Considering that 1) At installation time when configuring the swap space there is no easy way to predetermine the memory a workload will require, and 2) The more RAM a system has the less swap space it typically needs, a better swap space

Systems with 4GB of ram or less require a minimum of 2GB of swap space

Systems with 4GB to 16GB of ram require a minimum of 4GB of swap space

Systems with 16GB to 64GB of ram require a minimum of 8GB of swap space

Systems with 64GB to 256GB of ram require a minimum of 16GB of swap space

Swap will just keep running servers...

Swap space will just keep operation running for a while on heavy duty servers by swapping process. You can always find out swap space utilization using any one of the following command:

cat /proc/swaps

swapon -s

free -m


See how to find out disk I/O and related information under Linux. In the end, you need to add more RAM, adjust software (like controlling Apache workers or using lighttpd web server to save RAM) or use some sort of load balancing.

Also, refer Linux kernel documentation for /proc/sys/vm/swappiness. With this you can fine tune swap space.

A note about Desktop and Laptop

If you are going to suspend to disk, then you need swap space more than actual RAM. For example, my laptop has 1GB RAM and swap is setup to 2GB. This only applies to Laptop or desktop but not to servers.

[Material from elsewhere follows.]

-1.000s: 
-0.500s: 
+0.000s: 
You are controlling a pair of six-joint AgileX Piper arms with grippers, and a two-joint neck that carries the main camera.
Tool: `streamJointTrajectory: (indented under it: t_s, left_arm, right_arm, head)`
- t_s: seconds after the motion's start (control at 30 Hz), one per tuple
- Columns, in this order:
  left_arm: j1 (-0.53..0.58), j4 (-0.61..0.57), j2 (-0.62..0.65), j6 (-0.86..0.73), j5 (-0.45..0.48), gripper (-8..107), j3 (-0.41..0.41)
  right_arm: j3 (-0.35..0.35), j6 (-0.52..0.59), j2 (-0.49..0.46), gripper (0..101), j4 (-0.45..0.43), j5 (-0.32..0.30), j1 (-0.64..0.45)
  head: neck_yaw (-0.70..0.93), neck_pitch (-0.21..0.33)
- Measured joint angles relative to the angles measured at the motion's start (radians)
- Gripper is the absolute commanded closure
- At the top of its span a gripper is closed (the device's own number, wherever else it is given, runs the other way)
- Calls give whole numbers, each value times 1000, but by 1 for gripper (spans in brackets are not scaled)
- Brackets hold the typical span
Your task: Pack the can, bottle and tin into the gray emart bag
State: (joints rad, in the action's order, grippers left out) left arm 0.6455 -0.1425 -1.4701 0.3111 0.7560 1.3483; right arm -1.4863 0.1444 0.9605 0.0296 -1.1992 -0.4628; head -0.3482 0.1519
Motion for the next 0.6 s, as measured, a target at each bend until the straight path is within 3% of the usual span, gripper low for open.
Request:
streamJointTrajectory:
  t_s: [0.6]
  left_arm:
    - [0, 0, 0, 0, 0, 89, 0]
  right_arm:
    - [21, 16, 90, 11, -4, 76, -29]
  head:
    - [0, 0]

Kernel hackers need more swap space

If you are a kernel hacker (debugging and fixing kernel issues) and generating core dumps, you need twice the RAM swap space.


If Linux kernel is going to use more than 2GB swap space at a time, all users will feel the heat. Either, you get more RAM (recommend) and move to faster storage to improve disk I/O. There are no rules, each setup and configuration is unique. Adjust values as per your requirements. Select amount of swap that is right for you.